Work request:
Line by line, retype the material exactly and leave each picture out.

━━ Dataset excerpt ━━

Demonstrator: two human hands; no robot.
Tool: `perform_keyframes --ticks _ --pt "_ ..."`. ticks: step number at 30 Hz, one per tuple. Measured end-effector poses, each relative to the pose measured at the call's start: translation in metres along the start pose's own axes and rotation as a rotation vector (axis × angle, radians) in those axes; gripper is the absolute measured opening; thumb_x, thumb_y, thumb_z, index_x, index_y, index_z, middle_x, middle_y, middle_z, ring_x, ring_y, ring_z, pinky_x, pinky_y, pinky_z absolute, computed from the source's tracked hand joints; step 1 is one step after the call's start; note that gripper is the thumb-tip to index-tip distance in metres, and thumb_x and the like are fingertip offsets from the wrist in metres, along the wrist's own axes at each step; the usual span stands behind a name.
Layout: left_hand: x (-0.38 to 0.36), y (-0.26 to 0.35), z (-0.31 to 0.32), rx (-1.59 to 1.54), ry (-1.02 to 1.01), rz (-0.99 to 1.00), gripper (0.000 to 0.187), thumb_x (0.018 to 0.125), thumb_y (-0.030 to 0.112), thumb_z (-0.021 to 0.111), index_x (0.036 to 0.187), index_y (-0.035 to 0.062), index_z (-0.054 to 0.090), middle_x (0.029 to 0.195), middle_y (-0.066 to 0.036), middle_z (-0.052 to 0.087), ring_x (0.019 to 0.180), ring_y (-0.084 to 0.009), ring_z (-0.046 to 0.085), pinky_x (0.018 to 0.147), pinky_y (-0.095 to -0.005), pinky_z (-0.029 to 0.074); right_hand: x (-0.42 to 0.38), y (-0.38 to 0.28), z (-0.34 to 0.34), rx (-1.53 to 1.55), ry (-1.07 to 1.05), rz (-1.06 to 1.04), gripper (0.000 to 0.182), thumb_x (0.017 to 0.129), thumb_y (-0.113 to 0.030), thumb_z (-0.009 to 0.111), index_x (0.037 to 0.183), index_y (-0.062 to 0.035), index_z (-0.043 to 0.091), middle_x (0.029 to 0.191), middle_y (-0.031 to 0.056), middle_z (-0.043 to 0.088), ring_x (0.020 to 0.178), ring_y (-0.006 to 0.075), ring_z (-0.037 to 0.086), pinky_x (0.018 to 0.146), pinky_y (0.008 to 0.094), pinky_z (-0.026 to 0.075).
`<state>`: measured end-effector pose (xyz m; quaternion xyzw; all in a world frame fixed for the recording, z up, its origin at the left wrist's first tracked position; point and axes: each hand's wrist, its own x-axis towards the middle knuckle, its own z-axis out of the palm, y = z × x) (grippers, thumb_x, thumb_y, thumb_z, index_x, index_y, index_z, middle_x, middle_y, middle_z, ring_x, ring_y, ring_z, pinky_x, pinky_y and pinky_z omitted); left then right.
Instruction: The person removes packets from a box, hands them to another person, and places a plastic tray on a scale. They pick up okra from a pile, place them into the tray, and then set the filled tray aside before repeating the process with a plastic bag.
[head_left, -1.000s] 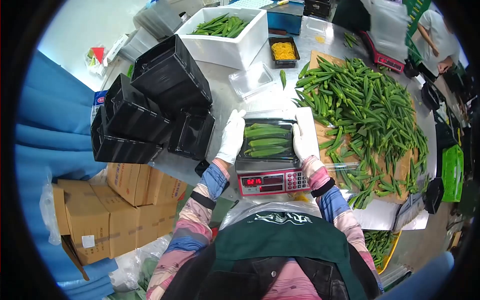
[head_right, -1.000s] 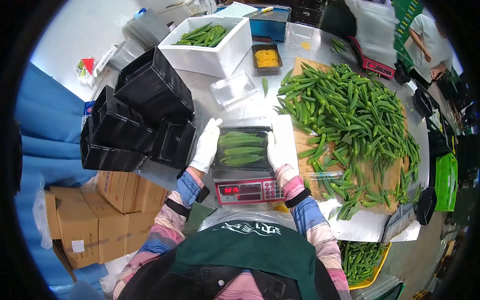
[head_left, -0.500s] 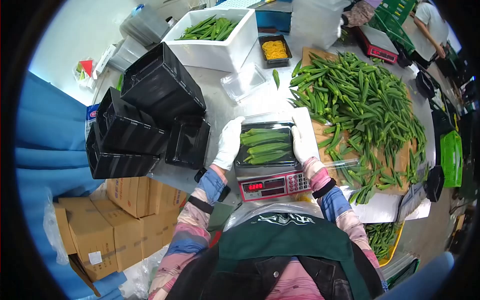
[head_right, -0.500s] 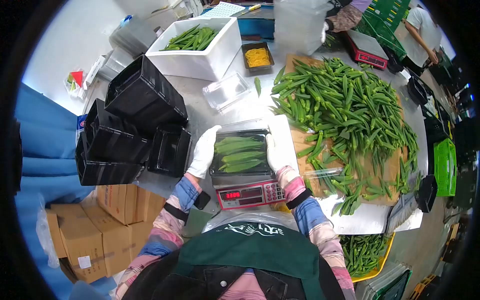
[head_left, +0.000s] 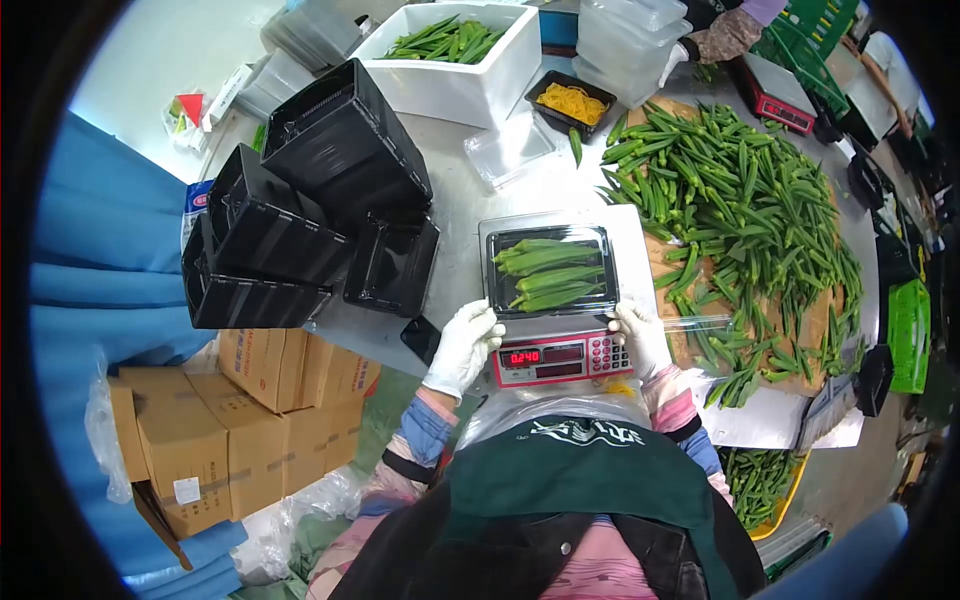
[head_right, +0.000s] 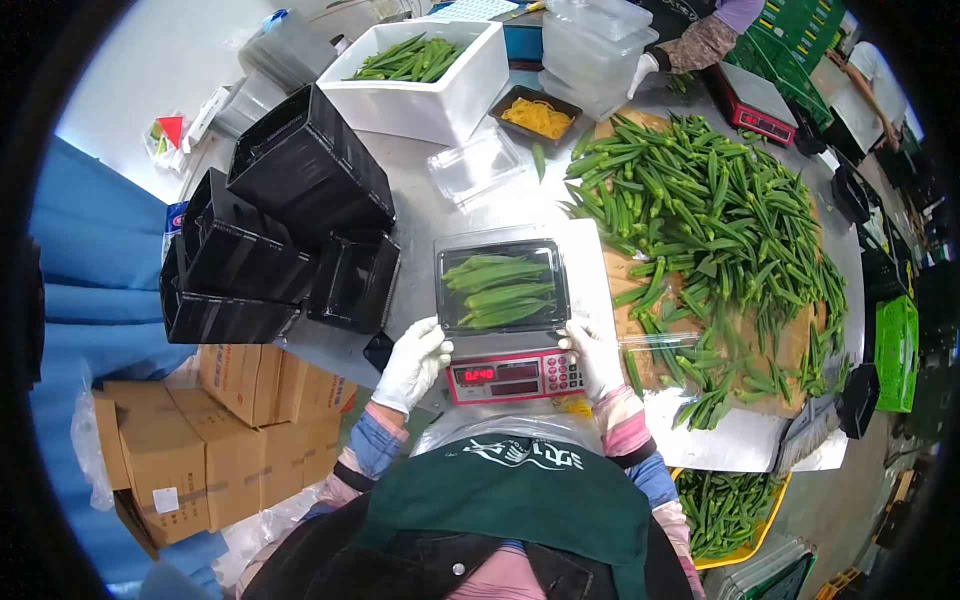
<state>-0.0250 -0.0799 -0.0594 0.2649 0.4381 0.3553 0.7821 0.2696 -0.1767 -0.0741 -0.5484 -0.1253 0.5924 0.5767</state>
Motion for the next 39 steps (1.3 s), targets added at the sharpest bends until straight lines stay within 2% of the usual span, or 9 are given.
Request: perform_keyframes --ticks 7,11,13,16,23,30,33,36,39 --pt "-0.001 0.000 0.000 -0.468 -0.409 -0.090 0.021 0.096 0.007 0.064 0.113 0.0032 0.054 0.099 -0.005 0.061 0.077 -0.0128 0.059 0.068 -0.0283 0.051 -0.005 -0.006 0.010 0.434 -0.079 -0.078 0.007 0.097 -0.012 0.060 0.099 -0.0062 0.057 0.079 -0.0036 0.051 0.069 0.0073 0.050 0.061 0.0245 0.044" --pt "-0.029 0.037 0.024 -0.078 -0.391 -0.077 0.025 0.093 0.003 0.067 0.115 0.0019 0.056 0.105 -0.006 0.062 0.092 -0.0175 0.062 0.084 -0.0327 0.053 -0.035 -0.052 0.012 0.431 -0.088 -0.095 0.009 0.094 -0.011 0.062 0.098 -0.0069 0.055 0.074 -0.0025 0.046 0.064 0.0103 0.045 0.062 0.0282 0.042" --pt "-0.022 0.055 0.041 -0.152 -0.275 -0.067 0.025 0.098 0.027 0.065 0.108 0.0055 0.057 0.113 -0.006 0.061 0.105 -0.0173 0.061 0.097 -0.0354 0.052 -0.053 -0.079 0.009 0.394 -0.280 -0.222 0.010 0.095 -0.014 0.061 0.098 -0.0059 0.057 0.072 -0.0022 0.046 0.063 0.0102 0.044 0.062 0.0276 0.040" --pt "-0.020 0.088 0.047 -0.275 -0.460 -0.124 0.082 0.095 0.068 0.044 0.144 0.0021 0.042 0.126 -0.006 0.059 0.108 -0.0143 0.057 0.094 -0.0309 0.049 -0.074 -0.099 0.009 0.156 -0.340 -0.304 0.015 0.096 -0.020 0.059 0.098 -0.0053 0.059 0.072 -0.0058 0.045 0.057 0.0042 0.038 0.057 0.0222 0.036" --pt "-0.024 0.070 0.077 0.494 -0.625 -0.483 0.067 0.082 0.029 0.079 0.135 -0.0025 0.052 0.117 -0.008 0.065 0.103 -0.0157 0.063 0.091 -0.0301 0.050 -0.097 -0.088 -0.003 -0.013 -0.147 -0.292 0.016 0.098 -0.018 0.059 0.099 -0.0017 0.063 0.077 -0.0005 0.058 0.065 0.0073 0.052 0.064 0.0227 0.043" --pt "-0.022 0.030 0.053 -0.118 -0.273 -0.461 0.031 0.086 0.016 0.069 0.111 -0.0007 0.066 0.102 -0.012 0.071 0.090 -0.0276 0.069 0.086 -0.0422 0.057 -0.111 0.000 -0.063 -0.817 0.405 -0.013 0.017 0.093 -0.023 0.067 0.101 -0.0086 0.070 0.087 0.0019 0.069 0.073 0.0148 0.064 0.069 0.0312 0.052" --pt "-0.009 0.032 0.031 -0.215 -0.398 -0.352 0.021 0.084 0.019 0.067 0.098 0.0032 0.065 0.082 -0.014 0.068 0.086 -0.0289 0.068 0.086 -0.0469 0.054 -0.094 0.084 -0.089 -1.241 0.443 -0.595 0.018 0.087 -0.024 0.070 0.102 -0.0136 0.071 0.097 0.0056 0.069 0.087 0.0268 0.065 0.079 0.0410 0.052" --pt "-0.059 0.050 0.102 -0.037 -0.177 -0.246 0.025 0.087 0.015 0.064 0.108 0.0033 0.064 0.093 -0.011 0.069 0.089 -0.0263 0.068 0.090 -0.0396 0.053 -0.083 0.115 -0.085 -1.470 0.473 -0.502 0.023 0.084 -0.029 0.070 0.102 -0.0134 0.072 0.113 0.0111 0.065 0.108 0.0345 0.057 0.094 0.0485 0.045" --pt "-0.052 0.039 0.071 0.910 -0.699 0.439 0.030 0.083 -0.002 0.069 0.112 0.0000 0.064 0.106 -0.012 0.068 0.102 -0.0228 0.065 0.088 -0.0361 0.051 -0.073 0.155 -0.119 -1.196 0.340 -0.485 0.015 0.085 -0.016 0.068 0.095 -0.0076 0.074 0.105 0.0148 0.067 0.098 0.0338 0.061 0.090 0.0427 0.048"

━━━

Your solution:
Demonstrator: two human hands; no robot.
Tool: `perform_keyframes --ticks _ --pt "_ ..."`. ticks: step number at 30 Hz, one per tuple. Measured end-effector poses, each relative to the pose measured at the call's start: translation in metres along the start pose's own axes and rotation as a rotation vector (axis × angle, radians) in those axes; gripper is the absolute measured opening; thumb_x, thumb_y, thumb_z, index_x, index_y, index_z, middle_x, middle_y, middle_z, ring_x, ring_y, ring_z, pinky_x, pinky_y, pinky_z absolute, computed from the source's tracked hand joints; step 1 is one step after the call's start; note that gripper is the thumb-tip to index-tip distance in metres, and thumb_x and the like are fingertip offsets from the wrist in metres, along the wrist's own axes at each step; the usual span stands behind a name.
Layout: left_hand: x (-0.38 to 0.36), y (-0.26 to 0.35), z (-0.31 to 0.32), rx (-1.59 to 1.54), ry (-1.02 to 1.01), rz (-0.99 to 1.00), gripper (0.000 to 0.187), thumb_x (0.018 to 0.125), thumb_y (-0.030 to 0.112), thumb_z (-0.021 to 0.111), index_x (0.036 to 0.187), index_y (-0.035 to 0.062), index_z (-0.054 to 0.090), middle_x (0.029 to 0.195), middle_y (-0.066 to 0.036), middle_z (-0.052 to 0.087), ring_x (0.019 to 0.180), ring_y (-0.084 to 0.009), ring_z (-0.046 to 0.085), pinky_x (0.018 to 0.147), pinky_y (-0.095 to -0.005), pinky_z (-0.029 to 0.074); right_hand: x (-0.42 to 0.38), y (-0.38 to 0.28), z (-0.34 to 0.34), rx (-1.53 to 1.55), ry (-1.07 to 1.05), rz (-1.06 to 1.04), gripper (0.000 to 0.182), thumb_x (0.017 to 0.129), thumb_y (-0.113 to 0.030), thumb_z (-0.009 to 0.111), index_x (0.037 to 0.183), index_y (-0.062 to 0.035), index_z (-0.043 to 0.091), middle_x (0.029 to 0.191), middle_y (-0.031 to 0.056), middle_z (-0.043 to 0.088), ring_x (0.020 to 0.178), ring_y (-0.006 to 0.075), ring_z (-0.037 to 0.086), pinky_x (0.018 to 0.146), pinky_y (0.008 to 0.094), pinky_z (-0.026 to 0.075).
`<state>`: measured end-effector pose (xyz m; quaternion xyzw; all in a world frame fixed for the recording, z up, its origin at the left wrist's first tracked position; point and axes: each hand's wrist, its own x-axis towards the middle knuckle, its own z-axis out of the palm, y = z × x) (grippers, thumb_x, thumb_y, thumb_z, index_x, index_y, index_z, middle_x, middle_y, middle_z, ring_x, ring_y, ring_z, pinky_x, pinky_y and pinky_z omitted); left then right.
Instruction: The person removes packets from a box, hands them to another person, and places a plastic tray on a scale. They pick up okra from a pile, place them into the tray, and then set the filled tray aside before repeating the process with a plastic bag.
[head_left, -1.000s] 
[head_right, -1.000s] 
[head_left, -0.500s] 
[head_right, -0.500s] 
[head_left, +0.000s] 
[head_right, +0.000s] 
<state>-0.0250 -0.0799 -0.0594 0.2649 0.4381 0.3553 0.7821 0.2696 -0.1767 -0.0741 -0.5484 -0.1253 0.5924 0.5767</state>
Motion for the next 39 steps (1.3 s), targets added at the sharpest bends until straight lines stay within 2% of the usual span, or 9 are given.
Request: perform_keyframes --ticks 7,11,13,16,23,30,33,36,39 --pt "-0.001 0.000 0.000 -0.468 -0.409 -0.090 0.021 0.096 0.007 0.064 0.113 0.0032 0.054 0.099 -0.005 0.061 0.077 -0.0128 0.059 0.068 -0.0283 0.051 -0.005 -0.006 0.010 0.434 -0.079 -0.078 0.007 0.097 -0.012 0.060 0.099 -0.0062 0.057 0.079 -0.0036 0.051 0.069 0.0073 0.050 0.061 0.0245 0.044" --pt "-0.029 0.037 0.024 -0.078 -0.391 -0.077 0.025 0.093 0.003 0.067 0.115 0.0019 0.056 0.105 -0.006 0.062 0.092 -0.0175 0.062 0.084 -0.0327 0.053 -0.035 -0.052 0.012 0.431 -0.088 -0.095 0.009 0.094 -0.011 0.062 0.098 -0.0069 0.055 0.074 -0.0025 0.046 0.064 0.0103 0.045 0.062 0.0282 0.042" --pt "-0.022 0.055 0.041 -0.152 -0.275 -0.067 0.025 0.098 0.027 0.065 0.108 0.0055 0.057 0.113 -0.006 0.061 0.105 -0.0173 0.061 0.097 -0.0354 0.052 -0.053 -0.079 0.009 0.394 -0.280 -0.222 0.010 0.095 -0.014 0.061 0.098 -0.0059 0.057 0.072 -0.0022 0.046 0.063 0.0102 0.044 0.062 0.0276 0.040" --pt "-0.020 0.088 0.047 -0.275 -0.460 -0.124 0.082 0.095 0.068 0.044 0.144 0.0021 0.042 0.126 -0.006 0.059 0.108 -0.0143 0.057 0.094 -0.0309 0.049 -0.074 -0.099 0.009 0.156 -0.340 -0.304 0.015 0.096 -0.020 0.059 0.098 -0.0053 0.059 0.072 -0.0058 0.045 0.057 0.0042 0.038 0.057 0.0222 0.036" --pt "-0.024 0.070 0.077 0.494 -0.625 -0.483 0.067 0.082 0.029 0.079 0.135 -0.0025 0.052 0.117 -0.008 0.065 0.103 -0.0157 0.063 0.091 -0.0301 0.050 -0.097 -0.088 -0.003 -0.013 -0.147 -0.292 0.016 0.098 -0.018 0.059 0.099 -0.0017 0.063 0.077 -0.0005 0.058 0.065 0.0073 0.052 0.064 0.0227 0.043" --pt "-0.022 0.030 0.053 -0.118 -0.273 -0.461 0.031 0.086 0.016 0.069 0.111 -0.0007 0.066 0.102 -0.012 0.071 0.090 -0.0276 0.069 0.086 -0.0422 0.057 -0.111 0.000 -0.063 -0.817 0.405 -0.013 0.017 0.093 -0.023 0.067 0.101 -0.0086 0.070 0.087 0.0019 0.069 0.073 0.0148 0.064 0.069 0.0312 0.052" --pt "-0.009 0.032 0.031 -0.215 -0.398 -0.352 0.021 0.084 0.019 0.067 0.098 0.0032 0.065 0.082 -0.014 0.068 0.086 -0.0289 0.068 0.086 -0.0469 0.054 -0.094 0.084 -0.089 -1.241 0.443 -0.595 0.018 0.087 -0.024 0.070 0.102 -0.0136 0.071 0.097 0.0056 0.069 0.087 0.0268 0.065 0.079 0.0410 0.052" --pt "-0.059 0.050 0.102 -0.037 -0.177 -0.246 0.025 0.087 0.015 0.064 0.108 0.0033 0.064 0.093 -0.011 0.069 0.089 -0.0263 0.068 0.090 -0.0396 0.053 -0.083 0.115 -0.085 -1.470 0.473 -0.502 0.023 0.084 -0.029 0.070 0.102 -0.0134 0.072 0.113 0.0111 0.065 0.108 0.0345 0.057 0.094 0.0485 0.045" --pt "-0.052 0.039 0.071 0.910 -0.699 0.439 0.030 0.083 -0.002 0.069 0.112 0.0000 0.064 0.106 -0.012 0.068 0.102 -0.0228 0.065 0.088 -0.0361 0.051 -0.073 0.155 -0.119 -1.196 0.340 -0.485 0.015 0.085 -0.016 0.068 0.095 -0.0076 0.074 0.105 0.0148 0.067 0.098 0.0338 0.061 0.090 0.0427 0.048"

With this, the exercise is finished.